В дождливый сезон немощенные боковые улочки Вьентьяна обращаются в грязь и вода неизбывно стоит в цветочных кадках и брошенных автомобильных шинах. Тогда, кажется, весь город тянется вверх, зеленые ростки пробиваются из земли, простирая ветки и листья, словно открытые ладони, в ожидании того, чтобы набрать в горсти дождевой воды. Когда идет дождь, такое ощущение, будто море опрокинулось на город и дождь все падает и падает нескончаемым потоком. На людных рынках землю выстилали кипами газет, и под ногами покупателей чавкало, когда они проходили по ним под рыночными тентами. Лягушки с надеждой выглядывали из своих глубоких клеток, а рыбы плавали в бетонных ваннах, воодушевленные новой целью, будто предчувствуя побег. По всему Меконгу берег был выложен мешками с песком, высоко уложенными один на другой: самодельный барьер на пути потопа.

Идущий дождь топит все звуки. Есть молчанье в дожде, что-то вроде белого шума. В нем бывает много успокаивающего. Прежде чем пойдет дождь, поднимается ветер, тащит за собой тучи, словно сердитая мамаша тащит за руку непослушных деток. Небо быстро темнеет. Ночами молнии ярки, словно проблески надежды. В такие ночи, лежа без сна у себя на квартире на Сокполуанг-роуд, он любил считать секунды между громом и молнией, определяя протяженность грозы.

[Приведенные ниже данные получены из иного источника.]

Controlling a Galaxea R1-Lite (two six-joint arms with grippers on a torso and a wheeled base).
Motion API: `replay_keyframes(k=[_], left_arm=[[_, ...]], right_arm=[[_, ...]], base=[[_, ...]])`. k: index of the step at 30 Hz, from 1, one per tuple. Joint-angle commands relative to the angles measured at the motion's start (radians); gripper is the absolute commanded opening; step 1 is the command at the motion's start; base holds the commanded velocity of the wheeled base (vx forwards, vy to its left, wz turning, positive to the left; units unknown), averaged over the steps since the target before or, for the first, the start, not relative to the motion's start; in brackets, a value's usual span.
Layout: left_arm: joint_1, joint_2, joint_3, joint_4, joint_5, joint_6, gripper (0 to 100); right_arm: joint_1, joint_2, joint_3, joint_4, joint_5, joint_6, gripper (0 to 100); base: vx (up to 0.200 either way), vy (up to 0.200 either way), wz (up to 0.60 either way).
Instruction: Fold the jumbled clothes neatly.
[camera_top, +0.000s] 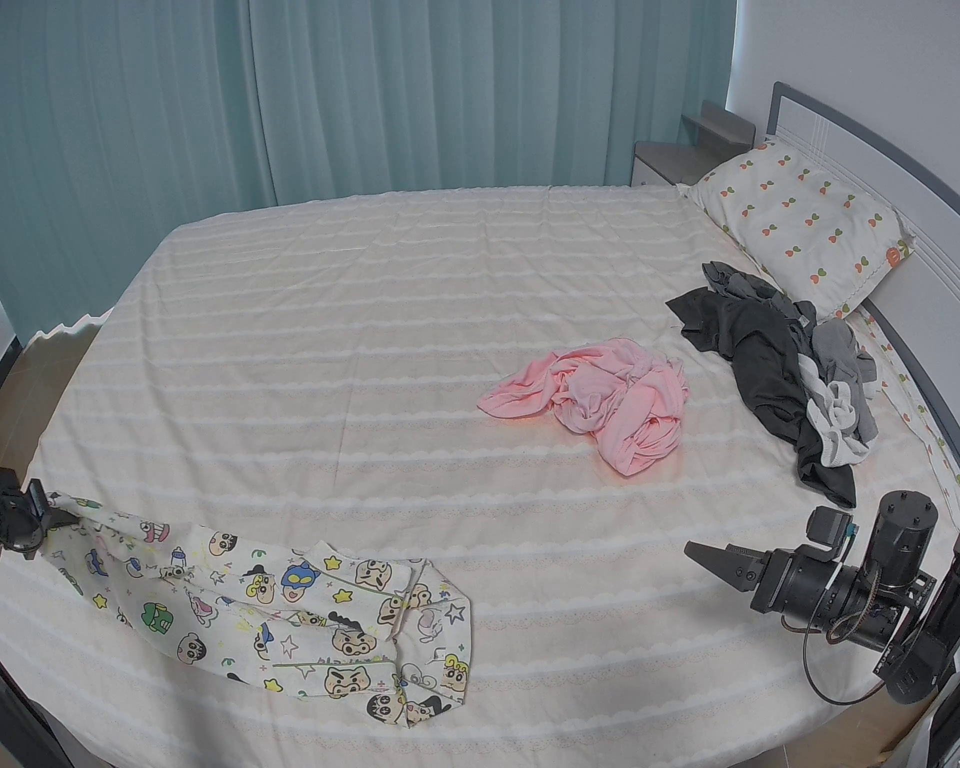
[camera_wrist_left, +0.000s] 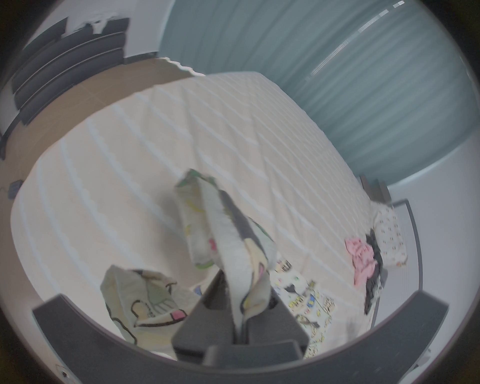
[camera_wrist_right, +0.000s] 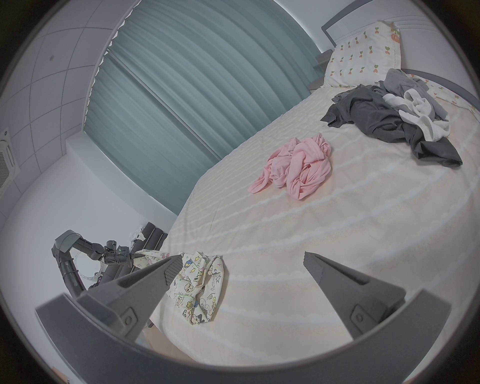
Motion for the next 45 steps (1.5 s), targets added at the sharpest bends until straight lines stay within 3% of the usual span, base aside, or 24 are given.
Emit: replay_keyframes(k=[1, 2, 3, 5, 9, 12, 16, 18, 20, 21, 26, 31, 34, 44, 45], left_arm=[[-0.224, -0.233, 0.174, -0.001, 0.053, -0.009, 0], [-0.283, -0.269, 0.202, -0.004, 0.085, -0.019, 0], [-0.283, -0.269, 0.202, -0.004, 0.085, -0.019, 0], [-0.441, -0.354, 0.254, -0.008, 0.146, -0.075, 0], [-0.662, -0.426, 0.276, -0.008, 0.246, -0.189, 0], [-0.852, -0.424, 0.274, -0.022, 0.38, -0.293, 0], [-1.062, -0.383, 0.286, -0.1, 0.496, -0.394, 0], [-1.146, -0.335, 0.294, -0.155, 0.553, -0.425, 0], [-1.146, -0.335, 0.294, -0.155, 0.553, -0.425, 0], [-1.248, -0.231, 0.295, -0.244, 0.672, -0.46, 0], [-1.363, -0.111, 0.305, -0.392, 0.746, -0.51, 0], [-1.449, -0.049, 0.286, -0.439, 0.795, -0.574, 0], [-1.465, 0.001, 0.274, -0.493, 0.846, -0.588, 0], [-1.479, 0.017, 0.272, -0.528, 0.847, -0.628, 0], [-1.482, 0.016, 0.272, -0.53, 0.846, -0.637, 100]], right_arm=[[-0.004, 0.002, 0.018, -0.01, 0.001, -0.001, 100], [-0.004, 0.0, 0.018, -0.01, 0.001, -0.001, 100], [-0.004, 0.0, 0.018, -0.01, 0.001, -0.001, 100], [-0.009, -0.001, 0.018, -0.01, 0.001, -0.001, 100], [-0.012, 0.0, 0.018, -0.012, 0.012, -0.001, 100], [-0.012, -0.001, 0.018, -0.012, 0.019, -0.001, 100], [-0.015, -0.001, 0.018, -0.012, 0.019, -0.001, 100], [-0.018, -0.001, 0.018, -0.012, 0.021, -0.001, 100], [-0.018, -0.001, 0.018, -0.012, 0.021, -0.001, 100], [-0.018, -0.003, 0.018, -0.012, 0.021, -0.001, 100], [-0.019, -0.003, 0.018, -0.012, 0.021, -0.001, 100], [-0.018, 0.002, 0.018, -0.01, 0.021, -0.001, 100], [-0.018, 0.002, 0.018, -0.01, 0.021, -0.001, 100], [-0.018, 0.005, 0.018, -0.01, 0.023, -0.002, 100], [-0.018, 0.005, 0.018, -0.009, 0.023, -0.002, 100]], base=[[0.0, 0.0, 0.0], [0.0, 0.0, 0.0], [0.0, 0.0, 0.0], [0.0, 0.0, 0.0], [0.0, 0.0, 0.0], [0.0, 0.0, 0.0], [0.0, 0.0, 0.0], [0.0, 0.0, 0.0], [0.0, 0.0, 0.0], [0.0, 0.0, 0.0], [0.0, 0.0, 0.0], [0.0, 0.0, 0.0], [0.0, 0.0, 0.0], [0.0, 0.0, 0.0], [0.0, 0.0, 0.0]])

По утрам было тепло и ясно, и, шагая по улице, он видел свое лицо, отраженное поверхностью множества луж. Он привык носить дождевик и широкополую шляпу, купленную где-то по случаю, здорово урезал себя в курении. Для него собственное лицо выглядело таким же, как всегда. Воздух был свеж и чист, в нем угадывалось зарождение дождя.

По утрам ему нравилось совершать получасовую прогулку от своей квартиры до утреннего рынка, поворачивать направо на Кувьенг, проходить мимо вышедших спозаранку собирать подаяния монахов и женщин, кормящих их, мимо собак, порой гавкавших на него, мимо ощипанных цыплят, медленно вращающихся на палке, мимо остановки автобуса и овощного рынка, мимо светофора – в маленькую кофейню на углу.

Он будет сидеть там, попивая горький горный кофе, и рассматривать через оконное стекло людей, приходящих на рынок и уходящих с него: жизни, промелькнувшие светом далеких звезд, когда он пронзает атмосферу.

Позже, поднявшись, он пройдет небольшое расстояние до своей конторы возле черной пагоды, поднимется по короткому пролету лестницы и сядет за свой стол. В ящике лежит заполненная на пятую часть бутылка виски, но он теперь редко трогает ее. Клиентов не бывает вовсе, что отлично его устраивает. Он будет сидеть в своей конторе, пялиться в окно, ожидая дождя. Порой случается, что во время дождя облака расходятся – всего на минутку – и пробивается солнечный свет, тогда ему кажется, что он видит девушку, стоящую там, в месте, где солнечный свет пронзает дождь, и смотрящую в его окно, но потом тучи опять сходятся в вышине, и видение пропадает.